- [What you are asked to do] In the listing below, find every line containing "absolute" and copy it out.
Segment Open
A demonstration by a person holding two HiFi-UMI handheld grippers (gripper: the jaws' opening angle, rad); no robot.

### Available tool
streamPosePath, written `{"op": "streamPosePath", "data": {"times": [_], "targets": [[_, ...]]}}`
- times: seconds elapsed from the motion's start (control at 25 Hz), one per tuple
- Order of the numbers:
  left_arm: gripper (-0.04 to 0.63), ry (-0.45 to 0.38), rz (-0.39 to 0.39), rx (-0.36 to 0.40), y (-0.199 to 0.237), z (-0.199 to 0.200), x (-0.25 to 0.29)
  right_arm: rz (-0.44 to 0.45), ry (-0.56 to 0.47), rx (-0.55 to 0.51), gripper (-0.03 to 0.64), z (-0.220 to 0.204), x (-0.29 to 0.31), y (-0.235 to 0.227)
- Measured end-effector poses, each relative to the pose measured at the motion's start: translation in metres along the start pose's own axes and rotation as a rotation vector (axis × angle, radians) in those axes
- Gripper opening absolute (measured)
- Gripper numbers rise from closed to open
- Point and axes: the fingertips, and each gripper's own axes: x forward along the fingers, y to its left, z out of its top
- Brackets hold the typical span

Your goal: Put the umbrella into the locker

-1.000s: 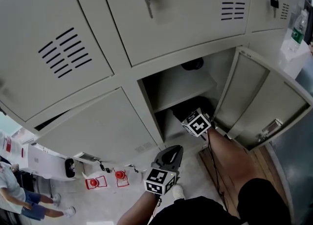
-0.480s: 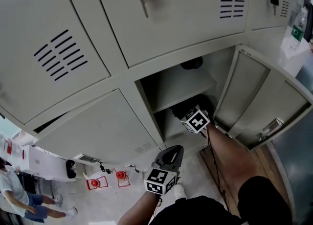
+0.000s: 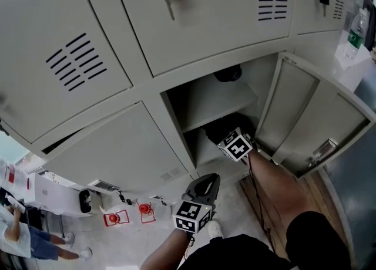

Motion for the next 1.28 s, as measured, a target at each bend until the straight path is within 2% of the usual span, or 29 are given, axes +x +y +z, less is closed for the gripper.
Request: {"op": "streamPosePath", "data": {"times": [0.24, 0.44, 0.64, 0.92, 1.04, 1.16, 1.28], "targets": [[0.032, -0.012, 0.006, -0.005, -0.009, -0.003, -0.002, 0.007, -0.020, 0.043, 0.362, 0.000, -0.019, 0.004], [0.032, -0.005, 0.016, -0.019, -0.021, -0.005, -0.007, 0.014, -0.058, 0.036, 0.362, 0.007, -0.037, 0.014], [0.032, -0.039, 0.037, -0.020, -0.033, 0.000, -0.010, 0.023, -0.110, 0.016, 0.362, 0.016, -0.064, 0.024], [0.032, -0.056, 0.057, -0.017, -0.064, -0.003, -0.017, 0.072, -0.187, 0.063, 0.362, 0.018, -0.110, 0.039], [0.032, -0.064, 0.063, -0.016, -0.082, -0.005, -0.023, 0.087, -0.194, 0.050, 0.359, 0.010, -0.132, 0.050], [0.032, -0.073, 0.070, -0.019, -0.100, -0.007, -0.030, 0.101, -0.205, 0.036, 0.313, 0.002, -0.156, 0.064], [0.032, -0.077, 0.072, -0.020, -0.118, -0.011, -0.037, 0.104, -0.224, 0.025, 0.212, -0.006, -0.180, 0.076]]}}
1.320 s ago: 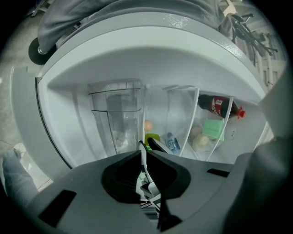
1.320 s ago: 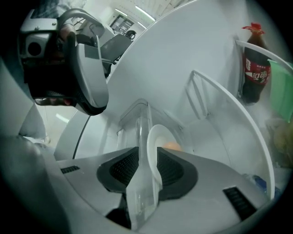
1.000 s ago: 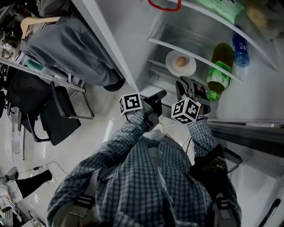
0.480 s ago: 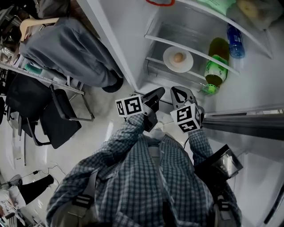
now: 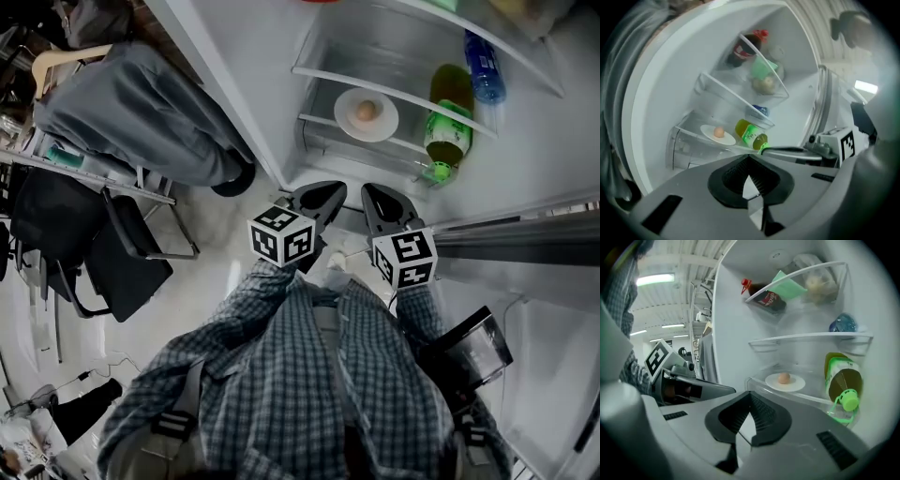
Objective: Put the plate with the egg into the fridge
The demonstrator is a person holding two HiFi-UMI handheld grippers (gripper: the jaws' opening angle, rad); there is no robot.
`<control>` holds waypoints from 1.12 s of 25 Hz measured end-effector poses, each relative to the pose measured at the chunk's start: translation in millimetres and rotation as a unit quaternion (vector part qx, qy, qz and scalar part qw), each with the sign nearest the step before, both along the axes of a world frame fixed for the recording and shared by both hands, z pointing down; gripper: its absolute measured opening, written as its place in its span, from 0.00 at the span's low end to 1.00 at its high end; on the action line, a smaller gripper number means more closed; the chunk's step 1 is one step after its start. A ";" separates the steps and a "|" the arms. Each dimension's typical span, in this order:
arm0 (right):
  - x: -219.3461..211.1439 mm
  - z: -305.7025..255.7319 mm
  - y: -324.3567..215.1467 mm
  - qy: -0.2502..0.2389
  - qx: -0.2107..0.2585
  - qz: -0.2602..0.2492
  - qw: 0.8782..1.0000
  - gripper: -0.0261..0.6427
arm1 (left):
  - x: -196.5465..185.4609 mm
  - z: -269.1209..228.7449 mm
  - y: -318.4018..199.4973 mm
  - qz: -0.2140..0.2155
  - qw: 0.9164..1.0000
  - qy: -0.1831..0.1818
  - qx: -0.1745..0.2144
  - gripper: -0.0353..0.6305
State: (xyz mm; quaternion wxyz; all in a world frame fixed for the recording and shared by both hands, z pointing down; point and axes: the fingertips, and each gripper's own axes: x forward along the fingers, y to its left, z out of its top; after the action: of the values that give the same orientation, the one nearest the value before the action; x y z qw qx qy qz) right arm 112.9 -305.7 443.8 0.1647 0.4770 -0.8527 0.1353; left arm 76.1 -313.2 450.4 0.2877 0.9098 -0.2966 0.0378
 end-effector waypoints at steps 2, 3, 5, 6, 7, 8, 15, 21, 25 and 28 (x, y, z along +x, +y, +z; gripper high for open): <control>2.9 0.2 2.6 -0.009 -0.003 0.011 1.000 0.05 | 5.2 0.5 7.7 0.027 0.999 -0.037 0.030 0.06; 4.2 0.8 4.2 -0.012 -0.005 0.016 1.000 0.05 | 7.0 0.5 11.1 0.037 0.997 -0.048 0.040 0.06; 6.4 1.3 8.1 -0.021 -0.007 0.027 0.999 0.05 | 9.7 0.7 17.3 0.051 0.995 -0.068 0.059 0.06; 7.8 0.4 10.1 -0.027 -0.005 0.033 0.999 0.05 | 11.0 1.1 20.2 0.058 0.993 -0.079 0.069 0.06; 9.3 -1.5 11.9 -0.032 0.000 0.040 0.999 0.05 | 12.4 1.6 23.0 0.064 0.991 -0.087 0.077 0.06; 10.8 -4.1 13.6 -0.037 0.009 0.046 0.998 0.05 | 14.1 2.2 25.7 0.070 0.990 -0.094 0.082 0.06; 12.8 -16.6 22.0 -0.064 0.045 0.067 0.995 0.05 | 34.5 0.7 48.4 0.132 0.972 -0.142 0.136 0.06; 14.7 -17.2 27.0 -0.067 0.045 0.068 0.994 0.05 | 35.8 -2.0 50.6 0.132 0.972 -0.138 0.136 0.06; 15.8 -15.9 29.6 -0.066 0.046 0.069 0.994 0.05 | 35.0 -2.2 52.4 0.132 0.971 -0.143 0.141 0.06; 13.7 -17.1 29.5 -0.065 0.048 0.067 0.994 0.05 | 32.9 -3.3 51.4 0.126 0.972 -0.139 0.139 0.06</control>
State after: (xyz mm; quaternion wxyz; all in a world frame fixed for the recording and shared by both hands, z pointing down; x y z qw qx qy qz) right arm 126.7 -276.1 426.7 0.0763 0.5304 -0.8332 0.1361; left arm 109.0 -261.8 447.0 0.1075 0.9568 -0.2187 0.1584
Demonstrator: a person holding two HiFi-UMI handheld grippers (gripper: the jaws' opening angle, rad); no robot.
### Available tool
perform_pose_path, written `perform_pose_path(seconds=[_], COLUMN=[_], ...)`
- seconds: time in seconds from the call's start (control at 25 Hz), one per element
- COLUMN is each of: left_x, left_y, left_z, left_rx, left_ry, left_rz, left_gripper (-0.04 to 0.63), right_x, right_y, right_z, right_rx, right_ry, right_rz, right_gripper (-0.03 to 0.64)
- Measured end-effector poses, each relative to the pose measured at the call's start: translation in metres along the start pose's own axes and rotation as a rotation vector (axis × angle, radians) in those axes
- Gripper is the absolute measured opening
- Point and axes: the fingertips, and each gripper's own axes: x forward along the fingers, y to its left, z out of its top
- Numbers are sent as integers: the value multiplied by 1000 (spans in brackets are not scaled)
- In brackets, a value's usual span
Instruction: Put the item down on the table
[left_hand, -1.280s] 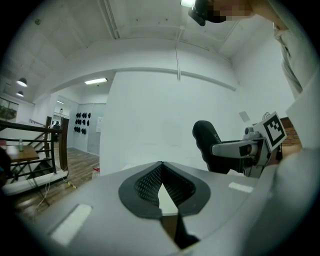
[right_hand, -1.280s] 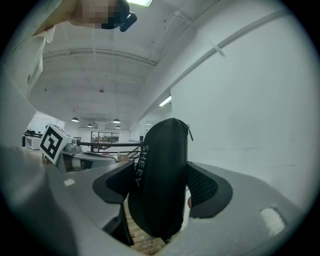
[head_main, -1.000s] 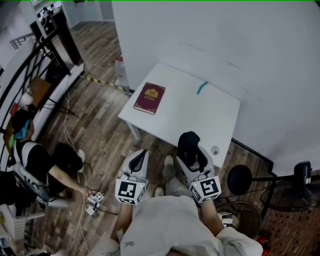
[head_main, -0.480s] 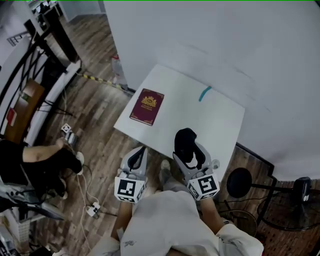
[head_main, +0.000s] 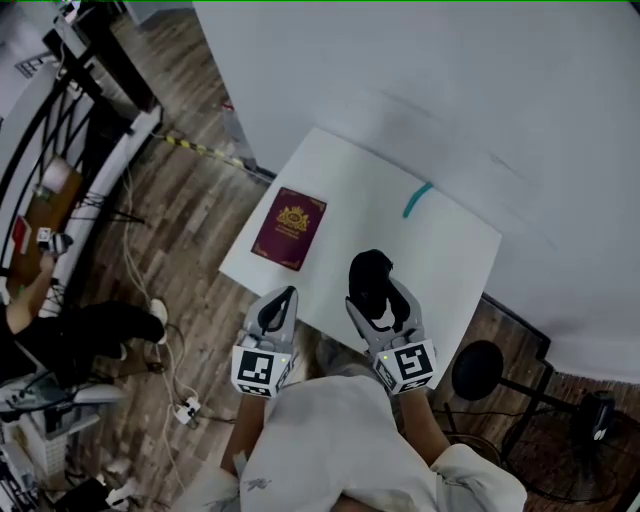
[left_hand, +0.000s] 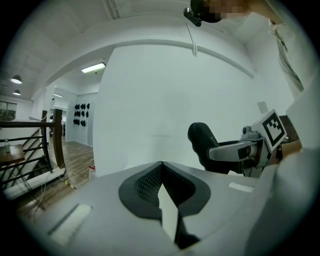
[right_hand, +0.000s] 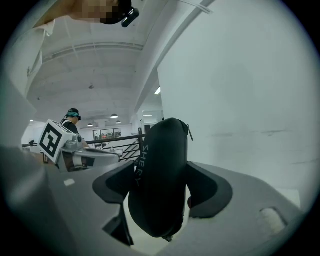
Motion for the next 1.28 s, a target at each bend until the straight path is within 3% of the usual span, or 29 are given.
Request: perform_pose_path(seconds=[0.4, 0.72, 1.28], left_x=[61, 91, 148], left_y=[11, 18, 26], left_z=[-20, -40, -79], left_rx=[11, 14, 14], left_ry=[89, 143, 242], left_rz=[-4, -37, -233], left_gripper=[18, 18, 18], right_x=[40, 63, 90], right_y=[-64, -84, -92], right_z=[-26, -63, -104], right_rx=[42, 106, 129], right_ry=[78, 149, 268], right_rz=[-22, -50, -168], right_gripper=[327, 327, 327])
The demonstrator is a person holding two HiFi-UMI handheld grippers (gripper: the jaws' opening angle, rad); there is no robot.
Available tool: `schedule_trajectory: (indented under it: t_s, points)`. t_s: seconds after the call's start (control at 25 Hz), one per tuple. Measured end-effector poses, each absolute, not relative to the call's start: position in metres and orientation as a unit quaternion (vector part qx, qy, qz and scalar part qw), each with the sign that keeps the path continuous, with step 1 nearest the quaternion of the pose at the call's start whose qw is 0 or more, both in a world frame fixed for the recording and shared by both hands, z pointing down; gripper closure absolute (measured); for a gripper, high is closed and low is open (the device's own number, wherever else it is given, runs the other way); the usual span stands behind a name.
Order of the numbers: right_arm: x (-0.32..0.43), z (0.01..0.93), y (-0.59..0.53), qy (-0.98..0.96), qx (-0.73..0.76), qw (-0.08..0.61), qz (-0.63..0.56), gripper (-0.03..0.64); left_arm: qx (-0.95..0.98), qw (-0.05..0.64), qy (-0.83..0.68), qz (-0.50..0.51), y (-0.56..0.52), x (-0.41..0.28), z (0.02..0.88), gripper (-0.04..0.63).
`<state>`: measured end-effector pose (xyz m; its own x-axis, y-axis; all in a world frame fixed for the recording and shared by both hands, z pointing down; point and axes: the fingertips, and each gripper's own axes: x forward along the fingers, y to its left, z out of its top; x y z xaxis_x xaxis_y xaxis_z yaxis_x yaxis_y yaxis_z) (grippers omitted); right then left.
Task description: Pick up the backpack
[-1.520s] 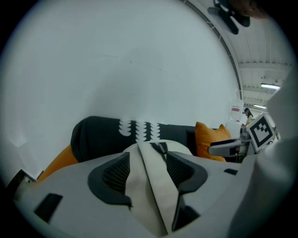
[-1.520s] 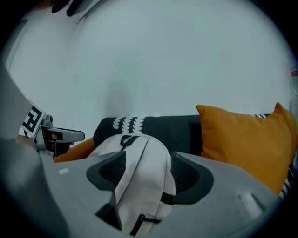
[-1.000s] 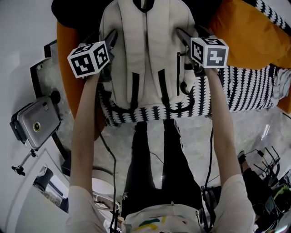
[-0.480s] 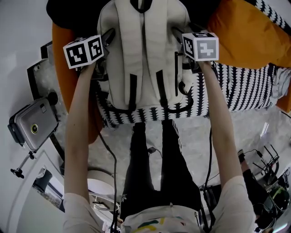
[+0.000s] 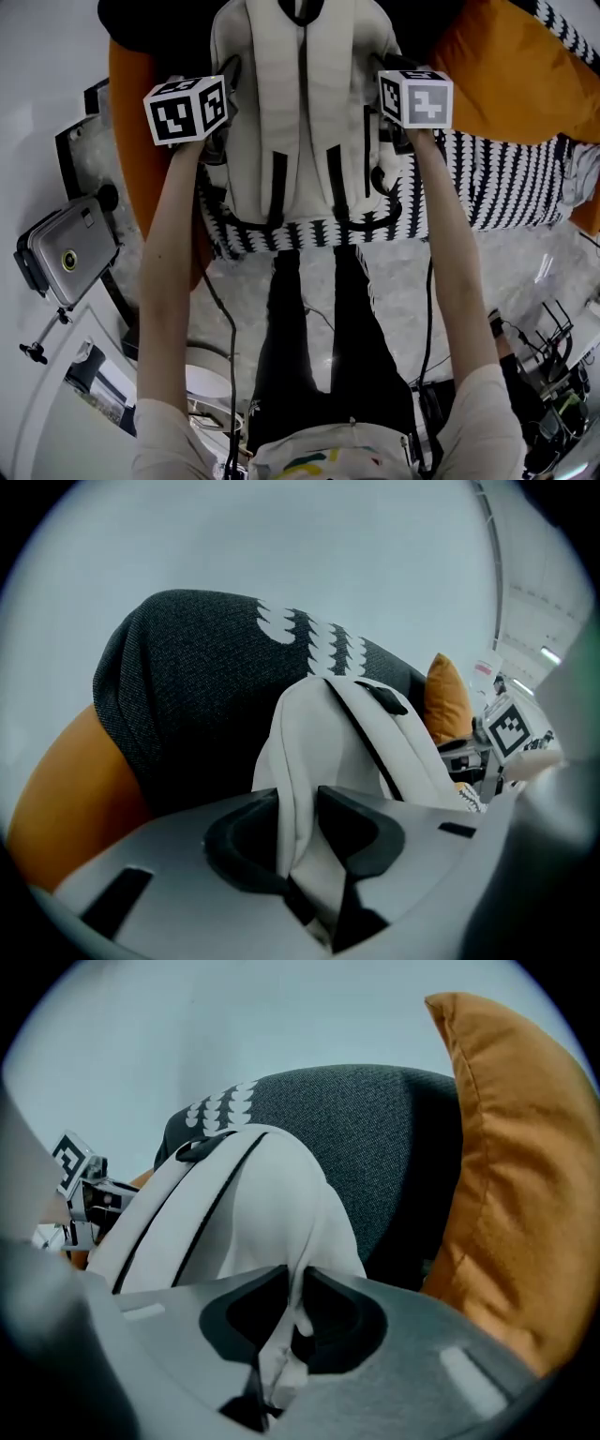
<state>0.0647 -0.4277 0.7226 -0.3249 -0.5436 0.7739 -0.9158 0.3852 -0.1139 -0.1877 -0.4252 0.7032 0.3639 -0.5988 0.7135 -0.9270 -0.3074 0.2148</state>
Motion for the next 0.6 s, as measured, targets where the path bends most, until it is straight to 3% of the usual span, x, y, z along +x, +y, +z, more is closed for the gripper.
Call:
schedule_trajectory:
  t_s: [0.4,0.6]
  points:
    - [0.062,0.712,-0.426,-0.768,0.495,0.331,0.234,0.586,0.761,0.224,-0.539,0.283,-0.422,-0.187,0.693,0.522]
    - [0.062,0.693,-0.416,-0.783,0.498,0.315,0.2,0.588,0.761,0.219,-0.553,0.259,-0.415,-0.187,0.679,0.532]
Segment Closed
- [Solved problem]
- Gripper opening absolute (measured)
`<control>` holds waypoints from 1.12 s of 25 Hz measured end-effector poses, each relative to the pose measured at the chunk's start: translation in millimetres and rotation as a unit quaternion (vector part qx, qy, qz and scalar part qw), each with the sign nearest the step before, both along the axes of a world frame fixed for the recording and shared by both hands, z pointing down; gripper: its absolute measured opening, written as its place in its span, from 0.00 at the span's low end to 1.00 at its high end; on the action line, a smaller gripper number means more closed; the chunk's step 1 is one step after its start. A ";" separates the steps and a "|" the arms. Each dimension's typical span, in this order:
- Gripper is the absolute measured opening
Available tool: `schedule_trajectory: (indented under it: t_s, points)`. t_s: seconds after the call's start (control at 25 Hz), one per tuple. Measured end-effector poses, each absolute, not relative to the call's start: position in metres and orientation as a unit quaternion (vector part qx, qy, qz and scalar part qw), each with the sign that keeps the path continuous, with step 1 nearest the quaternion of the pose at the call's start whose qw is 0 or more, both in a world frame fixed for the recording and shared by both hands, z pointing down; gripper closure absolute (measured); for a gripper, high is closed and low is open (the device's own number, wherever else it is given, runs the other way); the usual span stands behind a name.

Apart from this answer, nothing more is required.